Example (pg_hba.conf)
TYPE DATABASE USER ADDRESS METHOD
host 'mica_devicemanagement' 'management_user' 192.168.2.113 trust/md5/…
…
The Database should offer at least one of the following client Authentication methods:
Trust Authentication
Password Authentication
Certificate Authentication
Grant the privileges SELECT, INSERT, UPDATE, DELETE, CREATE, TRIGGER, REFERENCES,
TRUNCATE (=> ALL) on the created database for the created user (e.g. GRANT ALL ON
mica_devicemanagement TO management_user;)
MICA Device Management will create the necessary tables in the PostgreSQL database on initial
start-up.
HARTING MICA Device Management - User Manual
MICA Device Management - User Manual Page 51 of 53
Make sure that network settings of MICA Device Management and the PostgreSQL host match.
8.9.1 Configuring a Custom PostgreSQL (DB) connection
1. By default, Host is set to the PostgreSQL database server included in MICA Device
Management. If you are using another PostgreSQL database server, you can specify the host
by its hostname or IP address. If you run a PostgreSQL DB container on the same MICA, you
only need to insert the name of that container.
2. In Database, enter the name of the database that will be used by MICA Device Management.
3. In User enter the database user. The user name has to be match the user name defined in the
database.
8.10 Configuring a Custom MQTT Connection
1. In Host, enter the host of the MQTT Broker. The host can be either an IPv4 address, an IPv6
address or a DNS hostname. If you run an MQTT container on the same MICA, you only need
to insert the name of that MQTT container. When using the default container name "MQTT",
you do not need to change this configuration.
2. To use secure MQTT connection, you have activate SSL. This is required if you have
configured your MQTT Broker to use secure communication as well.

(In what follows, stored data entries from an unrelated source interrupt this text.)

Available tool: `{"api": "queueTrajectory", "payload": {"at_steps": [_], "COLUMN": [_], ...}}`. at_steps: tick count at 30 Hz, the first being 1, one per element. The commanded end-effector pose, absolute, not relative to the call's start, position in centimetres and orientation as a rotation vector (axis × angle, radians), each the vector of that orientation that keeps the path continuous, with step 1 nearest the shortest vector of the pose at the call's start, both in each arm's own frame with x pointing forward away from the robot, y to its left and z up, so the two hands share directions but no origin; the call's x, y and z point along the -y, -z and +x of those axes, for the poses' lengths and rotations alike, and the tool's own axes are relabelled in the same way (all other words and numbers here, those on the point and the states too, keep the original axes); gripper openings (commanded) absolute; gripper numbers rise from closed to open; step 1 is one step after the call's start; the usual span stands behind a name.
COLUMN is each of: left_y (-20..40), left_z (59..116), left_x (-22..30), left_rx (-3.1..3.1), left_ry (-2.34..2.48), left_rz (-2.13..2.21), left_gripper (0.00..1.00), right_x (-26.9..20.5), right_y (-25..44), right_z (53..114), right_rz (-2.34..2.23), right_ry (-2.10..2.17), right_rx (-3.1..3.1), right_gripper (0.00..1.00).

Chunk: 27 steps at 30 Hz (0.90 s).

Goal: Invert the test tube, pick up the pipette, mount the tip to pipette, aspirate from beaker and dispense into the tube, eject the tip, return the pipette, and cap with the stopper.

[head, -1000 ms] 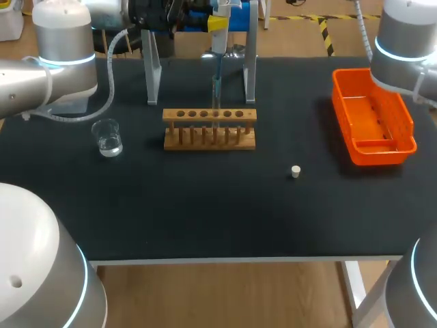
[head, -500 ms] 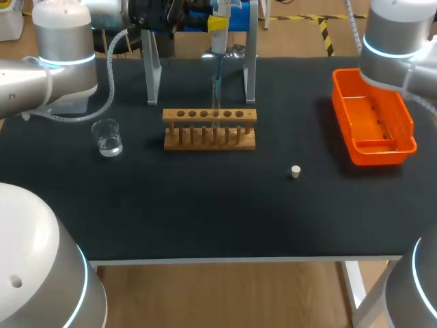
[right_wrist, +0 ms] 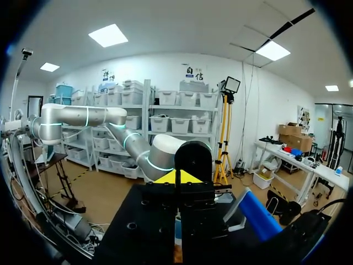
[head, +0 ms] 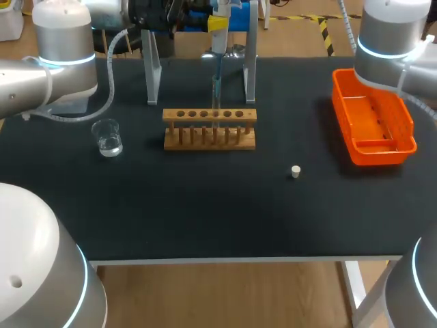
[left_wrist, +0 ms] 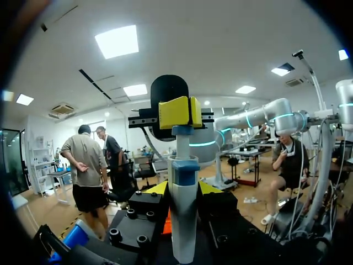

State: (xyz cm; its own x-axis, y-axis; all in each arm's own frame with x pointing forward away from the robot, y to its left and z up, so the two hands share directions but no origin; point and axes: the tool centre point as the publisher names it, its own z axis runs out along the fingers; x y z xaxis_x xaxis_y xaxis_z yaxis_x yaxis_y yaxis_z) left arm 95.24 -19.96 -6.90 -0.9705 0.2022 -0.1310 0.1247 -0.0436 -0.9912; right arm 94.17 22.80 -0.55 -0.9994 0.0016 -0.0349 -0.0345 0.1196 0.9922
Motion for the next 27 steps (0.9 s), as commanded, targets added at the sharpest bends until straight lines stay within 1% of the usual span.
{"api": "queueTrajectory", "payload": {"at_steps": [1, 27], "left_y": [6.9, 6.9], "left_z": [95.5, 95.5], "left_x": [19.9, 19.9], "left_rx": [2.128, 2.128], "left_ry": [-2.2, -2.2], "left_rz": [-0.374, -0.374], "left_gripper": [0.0, 0.0], "right_x": [-23.0, -22.8], "right_y": [0.8, 2.6], "right_z": [94.3, 94.7], "right_rz": [-0.036, 0.018], "right_ry": [-2.063, -2.047], "right_rx": [-2.34, -2.364], "right_gripper": [0.0, 0.0]}}
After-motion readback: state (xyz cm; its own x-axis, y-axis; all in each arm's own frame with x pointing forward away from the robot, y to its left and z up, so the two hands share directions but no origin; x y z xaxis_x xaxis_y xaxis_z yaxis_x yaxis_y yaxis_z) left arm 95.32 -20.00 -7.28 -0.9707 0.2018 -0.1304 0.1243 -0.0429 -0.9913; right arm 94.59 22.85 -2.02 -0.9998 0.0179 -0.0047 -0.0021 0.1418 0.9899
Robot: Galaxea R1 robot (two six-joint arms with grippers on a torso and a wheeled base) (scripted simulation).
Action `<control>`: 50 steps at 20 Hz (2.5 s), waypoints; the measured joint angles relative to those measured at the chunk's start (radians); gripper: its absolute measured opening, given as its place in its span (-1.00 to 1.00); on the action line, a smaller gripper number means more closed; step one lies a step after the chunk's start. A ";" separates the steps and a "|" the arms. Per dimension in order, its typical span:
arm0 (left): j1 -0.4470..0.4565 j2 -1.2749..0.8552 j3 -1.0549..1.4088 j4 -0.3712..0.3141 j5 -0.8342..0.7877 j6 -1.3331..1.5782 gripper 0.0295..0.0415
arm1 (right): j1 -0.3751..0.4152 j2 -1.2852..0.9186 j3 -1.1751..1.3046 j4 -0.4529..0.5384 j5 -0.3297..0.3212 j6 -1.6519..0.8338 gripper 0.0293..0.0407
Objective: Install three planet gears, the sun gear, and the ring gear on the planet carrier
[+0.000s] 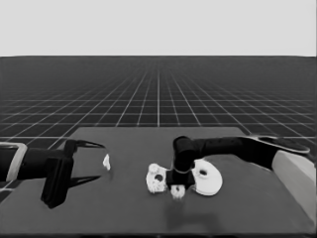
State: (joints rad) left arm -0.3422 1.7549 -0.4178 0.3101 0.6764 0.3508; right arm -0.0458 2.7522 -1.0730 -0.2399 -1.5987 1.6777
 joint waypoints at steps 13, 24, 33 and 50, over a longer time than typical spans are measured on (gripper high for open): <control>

Please upload the required certificate files:
a. Import the CA Certificate
b. Import the Broker Client Certificate
c. Enter the Client Certificate passphrase and import the Key file
For using secure MQTT connection, you need to have a client certificate (see 8.4) for your
host.
HARTING MICA Device Management - User Manual
MICA Device Management - User Manual Page 52 of 53
8.11 Configuring a Custom MQTT Connection in ManageAccess
Enter the address of the MQTT broker. The address can be either an IPv4 address, an IPv6
address or a DNS hostname. If you run an MQTT container on the same MICA, you only need to
insert the name of that MQTT container.
To use secure MQTT connection, you have to activate SSL, upload the CA Certificate and the
Broker Client Certificate, enter the Client Certificate passphrase, and import the Key file.
8.12 Logging
The Device Management logs the messages that exchanged between the Device Management
itself and Manage Access. All messages are logged with a UTC time stamp.
This messages can be downloaded in the section Device Management→ Settings → Tools.

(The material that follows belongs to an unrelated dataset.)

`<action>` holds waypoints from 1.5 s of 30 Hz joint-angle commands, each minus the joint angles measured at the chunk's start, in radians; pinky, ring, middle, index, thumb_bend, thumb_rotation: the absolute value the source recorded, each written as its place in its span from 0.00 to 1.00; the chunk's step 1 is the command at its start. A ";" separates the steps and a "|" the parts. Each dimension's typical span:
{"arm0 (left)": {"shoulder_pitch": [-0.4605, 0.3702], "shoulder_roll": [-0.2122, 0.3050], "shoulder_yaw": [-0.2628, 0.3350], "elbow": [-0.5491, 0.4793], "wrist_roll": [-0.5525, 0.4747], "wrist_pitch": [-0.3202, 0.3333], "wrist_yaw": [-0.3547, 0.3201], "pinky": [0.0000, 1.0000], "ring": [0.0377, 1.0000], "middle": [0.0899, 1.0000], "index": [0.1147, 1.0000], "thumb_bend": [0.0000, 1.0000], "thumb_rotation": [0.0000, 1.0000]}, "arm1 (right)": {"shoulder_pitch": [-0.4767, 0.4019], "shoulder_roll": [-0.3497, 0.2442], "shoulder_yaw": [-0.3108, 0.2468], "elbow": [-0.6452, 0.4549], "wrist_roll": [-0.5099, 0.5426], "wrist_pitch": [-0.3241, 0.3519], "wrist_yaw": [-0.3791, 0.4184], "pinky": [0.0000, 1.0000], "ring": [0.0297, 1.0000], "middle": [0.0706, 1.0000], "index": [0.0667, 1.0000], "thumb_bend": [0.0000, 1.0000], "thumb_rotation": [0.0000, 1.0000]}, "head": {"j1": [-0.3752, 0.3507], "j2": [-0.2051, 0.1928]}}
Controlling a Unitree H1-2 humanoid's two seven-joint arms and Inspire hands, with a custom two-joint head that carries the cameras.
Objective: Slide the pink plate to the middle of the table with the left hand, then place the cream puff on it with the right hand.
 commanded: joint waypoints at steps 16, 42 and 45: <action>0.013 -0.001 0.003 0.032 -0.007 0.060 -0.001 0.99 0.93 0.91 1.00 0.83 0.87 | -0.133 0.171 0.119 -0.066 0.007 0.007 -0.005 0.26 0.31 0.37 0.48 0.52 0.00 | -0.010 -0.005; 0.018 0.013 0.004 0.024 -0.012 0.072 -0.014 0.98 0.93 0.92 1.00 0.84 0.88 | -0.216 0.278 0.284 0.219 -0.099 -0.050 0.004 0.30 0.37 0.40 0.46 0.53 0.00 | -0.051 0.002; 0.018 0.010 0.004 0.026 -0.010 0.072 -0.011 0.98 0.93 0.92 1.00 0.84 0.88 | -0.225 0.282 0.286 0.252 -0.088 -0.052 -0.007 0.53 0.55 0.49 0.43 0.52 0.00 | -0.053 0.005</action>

The content of downloaded file might look like:
[
{
"id":45,
"msg":{
"id":"1812876e-b178-40c7-a606-52de314ad7f3",
"profile":"Test",
"status":"WARNING",
"timestamp":"2019-02-04T12:01:00.729522",
"target":"mica-4nj7",
"result":"install_utar->WARNING:Additional Command found",
"operation":"profile.apply"
}
},
…
]
HARTING MICA Device Management - User Manual
MICA Device Management - User Manual Page 53 of 53
8.13 MICA Devices with MICA Base System 2 or Earlier
MICA devices with MICA Base System lower than firmware 2 are not supported by MICA Device
Management. You can add them manually to perform a remote firmware upgrade, but most other
functions of MICA Device Management are not available for devices running firmware 5 or lower.
You should always keep your system updated and use the current MICA Base System
version. You should not run the MICA with older MICA Base System version.